Promoting sustainable agri-food value chains in Syria


After almost ten years of armed conflict, the Syrian economy is nowhere near the start of an enduring recovery. The crisis impacted the agricultural sector, resulting in losses and damage of crop production, livestock, infrastructure and agricultural assets, and severe disruptions of the value chains.

While the institutional structures remained in place in government-controlled areas, support systems for agriculture collapsed in opposition-held areas (northwest Syria). Despite some success with specific projects, adapting the humanitarian aid to sustain agricultural capacity has proved challenging for international donors.

The migration of many Syrian agricultural experts has led to a substantial loss in skills necessary for reconstruction efforts. Due to the lack of facilities and sector professionals, the extension services in agriculture cannot be rebuilt through fragmented programmes offered by NGOs. Furthermore, the transitions from a state-planned system, in place before 2011, to a market economy, require farmers to learn about actors, forces and processes embodied in global value chains. This knowledge gap must be addressed in order to implement a transition strategy which is not based on humanitarian aid but on long-term reconstruction.

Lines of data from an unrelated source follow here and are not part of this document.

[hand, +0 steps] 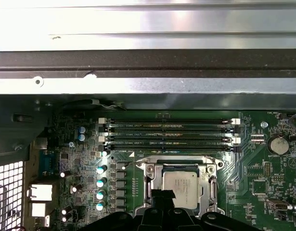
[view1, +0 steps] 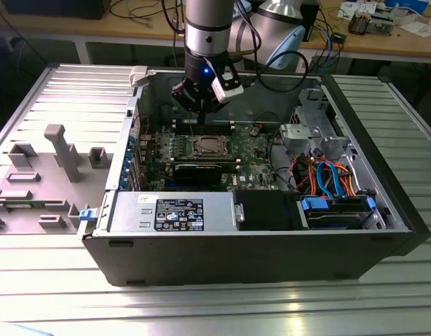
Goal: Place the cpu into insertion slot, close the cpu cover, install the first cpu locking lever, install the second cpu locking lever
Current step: 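Install the first cpu locking lever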
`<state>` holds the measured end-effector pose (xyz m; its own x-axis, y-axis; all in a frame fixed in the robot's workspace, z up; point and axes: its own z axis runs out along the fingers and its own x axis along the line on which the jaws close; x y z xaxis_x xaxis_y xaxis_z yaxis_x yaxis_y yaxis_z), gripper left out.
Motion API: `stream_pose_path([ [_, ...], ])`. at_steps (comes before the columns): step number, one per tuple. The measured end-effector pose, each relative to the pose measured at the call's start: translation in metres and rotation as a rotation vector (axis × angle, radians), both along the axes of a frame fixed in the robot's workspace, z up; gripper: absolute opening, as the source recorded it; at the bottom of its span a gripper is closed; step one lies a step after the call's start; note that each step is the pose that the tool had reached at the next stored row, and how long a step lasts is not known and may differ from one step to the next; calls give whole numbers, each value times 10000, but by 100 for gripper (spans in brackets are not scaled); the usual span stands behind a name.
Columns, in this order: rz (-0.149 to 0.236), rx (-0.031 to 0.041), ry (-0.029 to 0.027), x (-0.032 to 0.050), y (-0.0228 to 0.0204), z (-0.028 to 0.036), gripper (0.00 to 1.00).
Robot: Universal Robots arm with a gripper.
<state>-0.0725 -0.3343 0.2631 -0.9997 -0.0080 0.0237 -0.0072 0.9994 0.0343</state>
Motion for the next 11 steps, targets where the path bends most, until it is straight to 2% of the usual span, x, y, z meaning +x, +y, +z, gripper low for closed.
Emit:
stream_pose_path([
  [11, 0, 1, 0, -68, -1, 0, 11],
])
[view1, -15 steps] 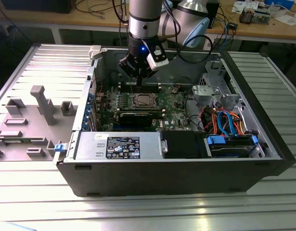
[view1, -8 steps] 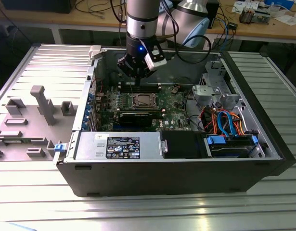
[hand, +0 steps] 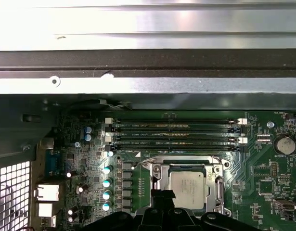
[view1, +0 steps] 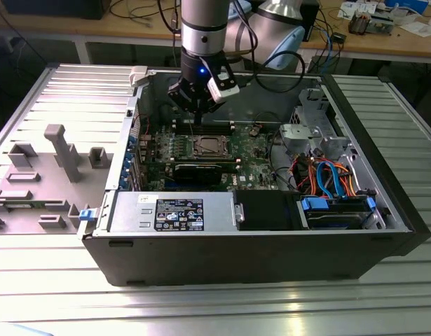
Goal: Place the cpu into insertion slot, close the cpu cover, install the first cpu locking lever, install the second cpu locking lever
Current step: 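Install the first cpu locking lever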
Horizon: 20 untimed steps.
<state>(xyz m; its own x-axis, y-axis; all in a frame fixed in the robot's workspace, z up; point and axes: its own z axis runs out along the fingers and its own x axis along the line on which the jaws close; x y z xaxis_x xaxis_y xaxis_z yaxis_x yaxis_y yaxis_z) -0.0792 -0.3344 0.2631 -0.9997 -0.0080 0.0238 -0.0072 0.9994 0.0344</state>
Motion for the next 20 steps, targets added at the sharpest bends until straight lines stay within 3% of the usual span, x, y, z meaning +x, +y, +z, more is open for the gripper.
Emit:
stream_pose_path([
  [9, 0, 0, 0, -19, -3, 0, 11],
  [13, 0, 1, 0, -121, -4, 0, 11],
  [20, 0, 1, 0, -150, -4, 0, 11],
])
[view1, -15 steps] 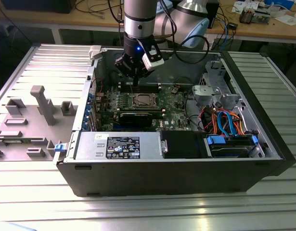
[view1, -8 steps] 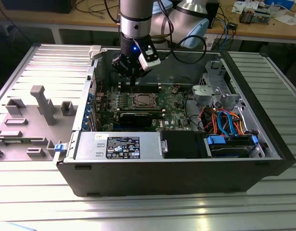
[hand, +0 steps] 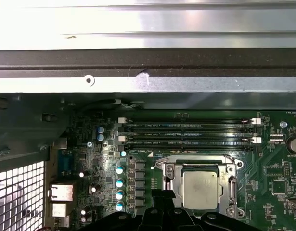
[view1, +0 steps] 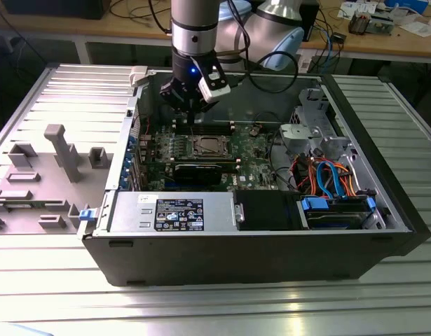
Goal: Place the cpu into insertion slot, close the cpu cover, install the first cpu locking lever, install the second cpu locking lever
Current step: 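Install the first cpu locking lever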
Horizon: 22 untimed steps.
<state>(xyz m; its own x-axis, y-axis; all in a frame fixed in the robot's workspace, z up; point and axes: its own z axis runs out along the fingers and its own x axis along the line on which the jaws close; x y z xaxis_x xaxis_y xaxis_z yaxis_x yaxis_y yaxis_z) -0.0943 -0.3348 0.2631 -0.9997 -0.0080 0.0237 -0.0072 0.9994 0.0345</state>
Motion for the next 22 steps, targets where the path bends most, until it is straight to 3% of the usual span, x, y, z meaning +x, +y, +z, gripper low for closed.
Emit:
stream_pose_path([
  [6, -1, 15, -10, -73, 0, 0, 11],
  [11, 0, 73, -34, -160, 11, 0, 11],
  [14, 1, 82, -33, -191, 79, 0, 11],
  [22, 319, 98, -32, -201, 163, -15, 11],
])
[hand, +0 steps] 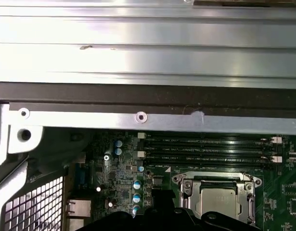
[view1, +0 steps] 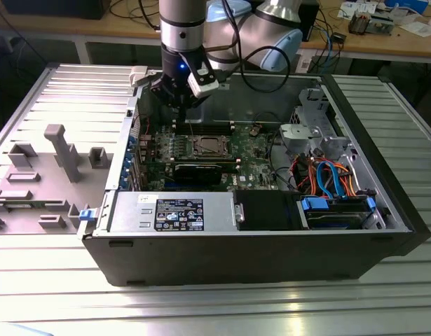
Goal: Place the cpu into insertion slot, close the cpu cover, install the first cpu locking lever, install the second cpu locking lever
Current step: 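Install the first cpu locking lever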
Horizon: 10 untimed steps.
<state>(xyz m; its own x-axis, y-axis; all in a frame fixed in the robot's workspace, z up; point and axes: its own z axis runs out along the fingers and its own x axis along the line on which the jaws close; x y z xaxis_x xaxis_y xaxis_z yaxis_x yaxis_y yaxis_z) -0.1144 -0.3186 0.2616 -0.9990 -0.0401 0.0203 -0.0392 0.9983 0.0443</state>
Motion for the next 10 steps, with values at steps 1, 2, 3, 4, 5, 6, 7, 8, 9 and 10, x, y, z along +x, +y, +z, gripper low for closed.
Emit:
stream_pose_path([
  [1, 45, 0, 0, 0, 12, -3, 11],
  [2, 83, -1, 1, 0, 34, -4, 11],
  [3, 98, -1, 1, 1, 45, -5, 11],
  [4, 108, -1, 2, 4, 49, -6, 11],
  [5, 116, 0, 0, 11, 51, -7, 11],
  [6, 117, 0, 1, 20, 51, -8, 11],
  [7, 119, 0, 1, 32, 51, -9, 11],
  [8, 121, 0, 1, 44, 51, -10, 11],
  [9, 123, -1, 2, 67, 51, -11, 11],
  [10, 125, 0, 2, 88, 51, -12, 11],
])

Inspired by interdisciplinary research interests and fuelled by pre-existing collaborations, the activities promoted in this project aim to address this problem by providing Syrian academics in Turkey and Syria with knowledge of sustainable agri-food value chains, and new tools such as podcasting and digital services, to sustain farmers and other agricultural operators in northwest Syria.

Unlike other media that have seen fallow global growth in recent years, podcasting is expanding exponentially. In 2018, 350,000 podcasts were available; today there are nearly 1 million. This growth has been particularly rapid in Africa where traditional media access can be sporadic. Nic Newman, Senior Research Associate at Reuters Institute for the Study of Journalism in the UK says, “in Africa, smartphones are more dominant than in the rest of the world.” As a result, he estimates 40% of more educated Africans were using podcasts. This suggests that podcasting is likely to be successful in reaching Syrian farmers with sustainability and value chain messages. 

Based on this research, follow-on project using digital infrastructure to improve food security and environmental conservation in Northwest Syria was funded by SSRP. 

An introduction to the ‘Agricultural Voices Syria’ project

Download the transcript of this video in English [PDF 354KB].

Download the transcript of this video in Arabic [PDF 349KB].

Project description

One of the main project goals was to facilitate the delivery of extension services directly to farmers and other agricultural operators. The project set a target of 500 farmers to use the app and listen to the podcast episodes. The information provided helped farmers to improve the quality of agricultural inputs, increase productivity, reduce waste, sustainably process agricultural by-products; these actions translated into increased income and more sustainable agricultural practices.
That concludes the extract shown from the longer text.